Don’t get me wrong: American politics has always been about a lot of things (from nativism and racism to foreign entanglements and so-called cultural issues). But Hofstadter’s argument that “American political life has rarely been touched by the most acute varieties of class conflict” is just plain wrong. American politics has also always been about class and class conflict—about the class dimensions of U.S. economy and society, both quantitative and qualitative—including the “most acute varieties,” if by that we mean open and transparent, as against hidden behind other issues and themes.

Already in this campaign, we’re getting another lesson in the class dimensions of American politics.


Nate Silver, for example, dismisses the idea that Donald Trump’s candidacy is a “working-class” rebellion against Republican elites:

As compared with most Americans, Trump’s voters are better off. The median household income of a Trump voter so far in the primaries is about $72,000, based on estimates derived from exit polls and Census Bureau data. That’s lower than the $91,000 median for Kasich voters. But it’s well above the national median household income of about $56,000. It’s also higher than the median income for Hillary Clinton and Bernie Sanders supporters, which is around $61,000 for both.

While Thomas Frank makes it clear that, although America is still burning seven years after the so-called recovery began, the Democratic party establishment couldn’t care less.

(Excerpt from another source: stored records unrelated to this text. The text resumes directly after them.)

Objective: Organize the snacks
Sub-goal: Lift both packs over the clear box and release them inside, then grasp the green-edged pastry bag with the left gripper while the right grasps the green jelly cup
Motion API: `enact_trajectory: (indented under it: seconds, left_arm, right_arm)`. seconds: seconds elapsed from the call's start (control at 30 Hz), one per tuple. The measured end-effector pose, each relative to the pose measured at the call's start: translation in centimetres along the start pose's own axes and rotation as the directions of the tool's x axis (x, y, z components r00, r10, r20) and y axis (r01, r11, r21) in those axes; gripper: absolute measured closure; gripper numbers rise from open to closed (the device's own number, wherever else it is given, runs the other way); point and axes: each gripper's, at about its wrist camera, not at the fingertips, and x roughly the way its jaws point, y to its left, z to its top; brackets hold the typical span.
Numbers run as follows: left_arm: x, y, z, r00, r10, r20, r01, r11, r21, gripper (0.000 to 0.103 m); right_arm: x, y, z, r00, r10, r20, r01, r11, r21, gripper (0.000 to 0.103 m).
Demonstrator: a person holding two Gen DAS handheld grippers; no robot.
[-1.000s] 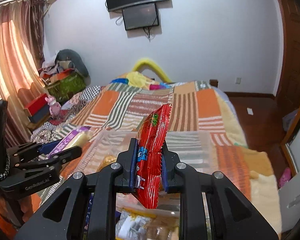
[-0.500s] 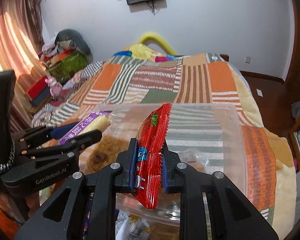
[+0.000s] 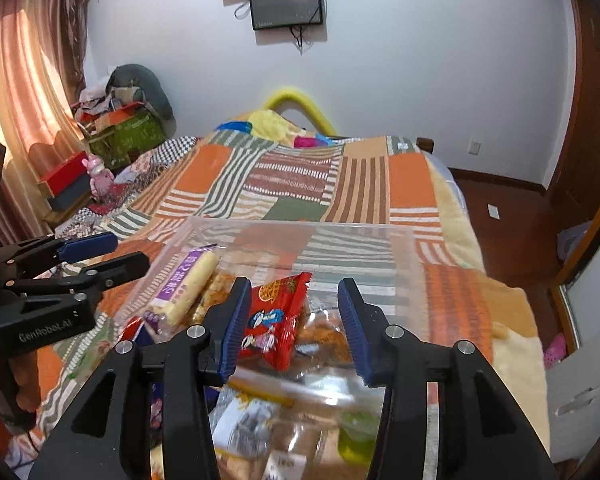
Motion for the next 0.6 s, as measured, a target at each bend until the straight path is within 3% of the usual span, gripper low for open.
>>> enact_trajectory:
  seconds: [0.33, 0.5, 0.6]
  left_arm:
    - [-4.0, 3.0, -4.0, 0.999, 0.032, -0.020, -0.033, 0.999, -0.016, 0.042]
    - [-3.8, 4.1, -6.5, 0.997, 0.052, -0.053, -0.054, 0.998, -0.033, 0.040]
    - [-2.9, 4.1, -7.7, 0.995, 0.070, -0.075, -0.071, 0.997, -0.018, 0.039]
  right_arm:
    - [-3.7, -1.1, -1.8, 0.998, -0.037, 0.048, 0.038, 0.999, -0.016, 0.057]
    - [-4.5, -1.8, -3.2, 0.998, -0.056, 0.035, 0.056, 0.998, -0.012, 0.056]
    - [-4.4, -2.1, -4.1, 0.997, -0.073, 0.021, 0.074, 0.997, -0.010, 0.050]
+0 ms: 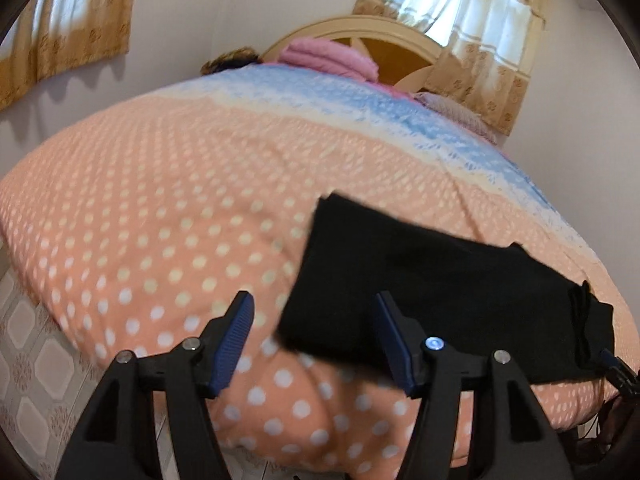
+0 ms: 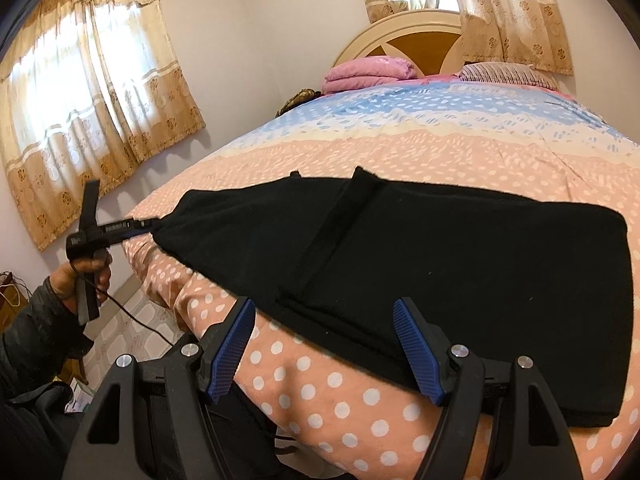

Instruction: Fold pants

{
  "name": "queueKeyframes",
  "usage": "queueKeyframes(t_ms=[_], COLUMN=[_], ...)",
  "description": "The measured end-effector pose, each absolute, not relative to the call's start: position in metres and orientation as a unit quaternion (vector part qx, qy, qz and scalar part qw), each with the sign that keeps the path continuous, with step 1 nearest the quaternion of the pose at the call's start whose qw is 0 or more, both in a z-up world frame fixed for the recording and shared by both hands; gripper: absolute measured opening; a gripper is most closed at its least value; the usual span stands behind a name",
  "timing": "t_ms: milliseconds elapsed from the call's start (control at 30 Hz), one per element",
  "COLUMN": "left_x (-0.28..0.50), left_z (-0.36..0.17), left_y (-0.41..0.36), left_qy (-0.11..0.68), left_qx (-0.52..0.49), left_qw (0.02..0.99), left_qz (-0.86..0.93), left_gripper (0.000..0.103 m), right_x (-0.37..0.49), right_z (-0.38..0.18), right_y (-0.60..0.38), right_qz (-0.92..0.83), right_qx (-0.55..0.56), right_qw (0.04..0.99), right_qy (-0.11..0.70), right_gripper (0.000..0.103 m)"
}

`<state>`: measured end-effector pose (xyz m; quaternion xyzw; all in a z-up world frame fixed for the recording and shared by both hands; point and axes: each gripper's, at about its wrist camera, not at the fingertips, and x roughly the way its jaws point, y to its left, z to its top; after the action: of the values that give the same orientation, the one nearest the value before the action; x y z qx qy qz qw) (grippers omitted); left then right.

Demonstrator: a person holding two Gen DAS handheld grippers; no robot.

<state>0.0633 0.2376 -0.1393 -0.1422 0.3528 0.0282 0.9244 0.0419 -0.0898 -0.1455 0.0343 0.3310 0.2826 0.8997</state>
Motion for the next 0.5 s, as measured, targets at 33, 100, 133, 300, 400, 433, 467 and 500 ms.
queueKeyframes(t_ms=[33, 100, 133, 300, 400, 433, 467, 500], left_x=[0.067, 0.078, 0.082, 0.078, 0.068, 0.065, 0.064, 0.063], left_z=[-0.138, -0.143, -0.148, -0.16, -0.159, -0.16, -0.16, -0.161], left_y=[0.234, 0.235, 0.236, 0.236, 0.234, 0.233, 0.234, 0.235], left_qy=[0.354, 0.366, 0.375, 0.387, 0.387, 0.387, 0.389, 0.389], left_qx=[-0.139, -0.136, -0.144, -0.176, -0.198, -0.197, -0.195, -0.2], left_qw=[0.925, 0.92, 0.915, 0.905, 0.901, 0.901, 0.9, 0.899], left_qz=[0.021, 0.024, 0.025, 0.023, 0.007, 0.006, 0.006, 0.007], left_gripper=[0.064, 0.064, 0.064, 0.062, 0.062, 0.062, 0.062, 0.062], right_x=[0.041, 0.038, 0.037, 0.036, 0.035, 0.035, 0.035, 0.035], right_z=[-0.146, -0.146, -0.147, -0.149, -0.15, -0.151, -0.151, -0.151], right_y=[-0.089, -0.086, -0.085, -0.082, -0.08, -0.079, -0.078, -0.077], right_qz=[0.284, 0.284, 0.284, 0.286, 0.287, 0.288, 0.288, 0.289], right_qx=[0.033, 0.027, 0.024, 0.022, 0.021, 0.02, 0.02, 0.02], right_qw=[0.899, 0.9, 0.9, 0.899, 0.898, 0.898, 0.898, 0.897], right_qy=[0.331, 0.329, 0.329, 0.331, 0.332, 0.332, 0.332, 0.334], right_gripper=[0.073, 0.073, 0.073, 0.073, 0.073, 0.073, 0.073, 0.073])
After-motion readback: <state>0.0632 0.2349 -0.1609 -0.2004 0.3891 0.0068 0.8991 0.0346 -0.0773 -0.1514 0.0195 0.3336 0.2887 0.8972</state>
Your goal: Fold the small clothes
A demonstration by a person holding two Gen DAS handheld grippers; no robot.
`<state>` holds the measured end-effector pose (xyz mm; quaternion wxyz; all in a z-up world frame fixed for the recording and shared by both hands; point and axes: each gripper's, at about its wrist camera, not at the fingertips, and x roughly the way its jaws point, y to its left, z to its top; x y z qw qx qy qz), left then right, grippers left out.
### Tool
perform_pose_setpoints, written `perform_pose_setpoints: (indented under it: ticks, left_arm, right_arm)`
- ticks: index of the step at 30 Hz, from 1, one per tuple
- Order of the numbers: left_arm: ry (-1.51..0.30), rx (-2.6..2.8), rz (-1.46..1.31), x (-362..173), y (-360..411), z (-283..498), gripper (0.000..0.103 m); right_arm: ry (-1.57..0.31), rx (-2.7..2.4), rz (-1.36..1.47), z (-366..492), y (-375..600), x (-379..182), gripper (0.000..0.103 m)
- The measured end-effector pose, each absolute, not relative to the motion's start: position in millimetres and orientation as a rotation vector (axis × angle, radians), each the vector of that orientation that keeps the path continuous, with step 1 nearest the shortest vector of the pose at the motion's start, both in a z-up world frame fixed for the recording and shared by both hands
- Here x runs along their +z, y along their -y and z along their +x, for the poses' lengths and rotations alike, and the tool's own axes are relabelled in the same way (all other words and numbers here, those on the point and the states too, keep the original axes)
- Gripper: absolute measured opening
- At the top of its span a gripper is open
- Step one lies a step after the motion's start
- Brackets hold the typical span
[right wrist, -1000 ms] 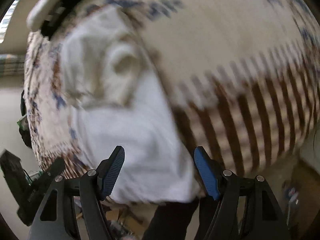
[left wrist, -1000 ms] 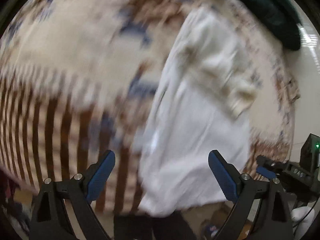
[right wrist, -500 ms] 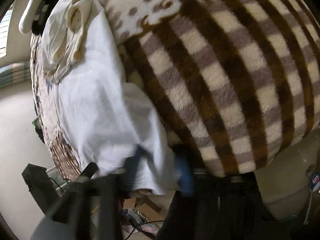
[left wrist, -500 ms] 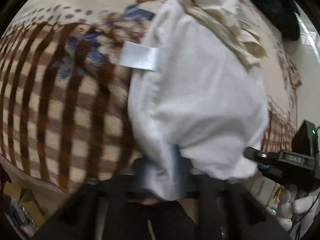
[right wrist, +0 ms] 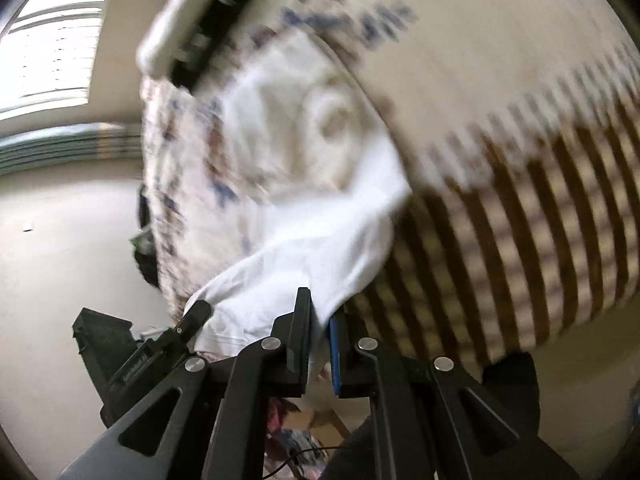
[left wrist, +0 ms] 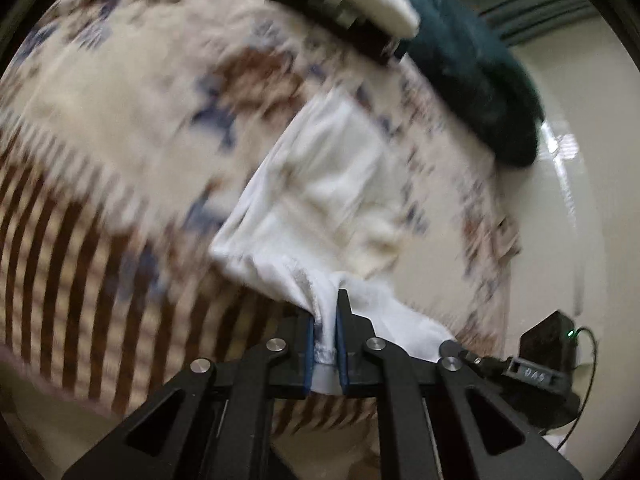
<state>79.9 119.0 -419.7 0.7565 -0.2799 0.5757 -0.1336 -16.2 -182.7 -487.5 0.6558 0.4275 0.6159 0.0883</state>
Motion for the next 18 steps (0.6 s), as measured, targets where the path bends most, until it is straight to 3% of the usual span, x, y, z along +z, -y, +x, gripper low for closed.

The party’s leadership is largely drawn from a satisfied cohort that has done quite well in the aftermath of the Great Recession. They’ve got a good thing going. Convinced that the country’s ongoing demographic shifts will bring Democratic victory for years to come, they seem to believe the party’s candidates need do nothing differently to harvest future electoral bumper crops. The seeds are already planted. All that is required is patience. . .

In reality, Donald Trump is a bigot of such pungent vileness that the victory of the Democratic candidate this fall is virtually assured. Absent some terrorist attack … or some FBI action on the Clinton email scandal … or some outrageous act of reasonableness by Trump himself, the blowhard is going to lose.

This, in turn, frees the Democratic leadership to do whatever they want, to cast themselves in any role they choose. They do not need to move to “the center” this time. They do not need to come up with some ingenious way to get Wall Street off the hook. They do not need to beat up on working people’s organizations.

That they seem to want to do all these things anyway tells us everything we need to know about who they really are: a party of the high-achieving professional class that is always looking for a way to dismiss the economic concerns of ordinary people.

We already have a pretty good sense about how class politics are going to play out in this campaign: both major-party candidates (and the establishments that line up with them) are going to pretend they’re concerned about the economic issues that worry ordinary people—and then they’ll propose policies and strategies that do nothing whatsoever to resolve those issues.

In other words, they’ll play the class card and then deal from (and for) the top of the deck.